- [Problem to solve]:
Could you give back the listing below exactly, every line included?

- [Data extract]:
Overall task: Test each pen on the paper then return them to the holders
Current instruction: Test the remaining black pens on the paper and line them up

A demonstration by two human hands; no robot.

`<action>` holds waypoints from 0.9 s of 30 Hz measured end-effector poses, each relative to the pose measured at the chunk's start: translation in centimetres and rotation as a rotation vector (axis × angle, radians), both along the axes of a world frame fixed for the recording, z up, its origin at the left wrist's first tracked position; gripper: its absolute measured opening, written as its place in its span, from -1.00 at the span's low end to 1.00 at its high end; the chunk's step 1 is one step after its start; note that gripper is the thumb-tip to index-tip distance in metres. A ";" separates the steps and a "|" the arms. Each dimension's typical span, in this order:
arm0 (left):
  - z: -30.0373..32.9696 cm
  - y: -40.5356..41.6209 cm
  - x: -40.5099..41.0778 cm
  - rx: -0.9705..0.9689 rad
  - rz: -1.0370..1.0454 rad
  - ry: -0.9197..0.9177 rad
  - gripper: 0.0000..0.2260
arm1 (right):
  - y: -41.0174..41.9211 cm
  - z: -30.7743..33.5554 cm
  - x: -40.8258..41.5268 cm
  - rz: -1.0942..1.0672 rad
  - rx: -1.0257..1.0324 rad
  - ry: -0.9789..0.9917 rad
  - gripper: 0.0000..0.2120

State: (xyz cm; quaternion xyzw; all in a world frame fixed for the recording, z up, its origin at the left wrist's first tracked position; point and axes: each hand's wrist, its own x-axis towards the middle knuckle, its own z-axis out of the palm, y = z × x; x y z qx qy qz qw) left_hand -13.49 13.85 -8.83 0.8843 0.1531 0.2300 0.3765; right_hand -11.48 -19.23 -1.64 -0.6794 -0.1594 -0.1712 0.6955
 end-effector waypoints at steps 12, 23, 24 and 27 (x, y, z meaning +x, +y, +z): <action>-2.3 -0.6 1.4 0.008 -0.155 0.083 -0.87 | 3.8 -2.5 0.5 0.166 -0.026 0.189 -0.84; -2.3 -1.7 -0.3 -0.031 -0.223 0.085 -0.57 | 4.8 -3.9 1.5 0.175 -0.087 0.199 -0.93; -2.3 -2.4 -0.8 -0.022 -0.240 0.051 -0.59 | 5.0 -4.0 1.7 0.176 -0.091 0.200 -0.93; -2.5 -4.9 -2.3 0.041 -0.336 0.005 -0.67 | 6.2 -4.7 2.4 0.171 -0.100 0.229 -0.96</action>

- [The completed task]:
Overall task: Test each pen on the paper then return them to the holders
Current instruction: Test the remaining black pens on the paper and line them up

A demonstration by two human hands; no robot.

`<action>` holds waypoints from 0.9 s of 30 Hz measured end-effector poses, each relative to the pose measured at the chunk's start: translation in centimetres and rotation as a rotation vector (axis × angle, radians), both along the axes of a world frame fixed for the recording, z up, its origin at the left wrist's first tracked position; gripper: its absolute measured opening, written as its place in its span, from -1.00 at the span's low end to 1.00 at its high end; the chunk's step 1 is one step after its start; note that gripper is the thumb-tip to index-tip distance in metres. A ";" separates the steps and a "|" the arms. Each dimension's typical span, in this order:
arm0 (left):
  - z: -30.0373..32.9696 cm
  - y: -40.5356..41.6209 cm
  - x: -40.5099..41.0778 cm
  - rx: -0.9705..0.9689 rad
  - rz: -1.0370..1.0454 rad
  - ry: -0.9197..0.9177 rad
  - gripper: 0.0000..0.2260
arm1 (right):
  - y: -41.0174..41.9211 cm
  - z: -30.7743..33.5554 cm
  - x: -40.8258..41.5268 cm
  - rz: -1.0942..1.0672 rad
  - rx: -1.0257..1.0324 rad
  - ry: -0.9789..0.9917 rad
  - gripper: 0.0000..0.2120

State: (xyz cm; quaternion xyzw; all in a world frame fixed for the recording, z up, its origin at the left wrist's first tracked position; point and axes: each hand's wrist, its own x-axis towards the middle knuckle, its own z-axis out of the palm, y = z × x; x y z qx qy qz qw) left_hand -13.49 13.85 -8.83 0.8843 0.1531 0.2300 0.3765; right_hand -11.48 -19.23 -1.64 -0.6794 -0.1594 -0.1712 0.6955
 end-effector waypoints at steps 12, 23, 24 and 27 (x, y, z meaning +x, +y, +z): <action>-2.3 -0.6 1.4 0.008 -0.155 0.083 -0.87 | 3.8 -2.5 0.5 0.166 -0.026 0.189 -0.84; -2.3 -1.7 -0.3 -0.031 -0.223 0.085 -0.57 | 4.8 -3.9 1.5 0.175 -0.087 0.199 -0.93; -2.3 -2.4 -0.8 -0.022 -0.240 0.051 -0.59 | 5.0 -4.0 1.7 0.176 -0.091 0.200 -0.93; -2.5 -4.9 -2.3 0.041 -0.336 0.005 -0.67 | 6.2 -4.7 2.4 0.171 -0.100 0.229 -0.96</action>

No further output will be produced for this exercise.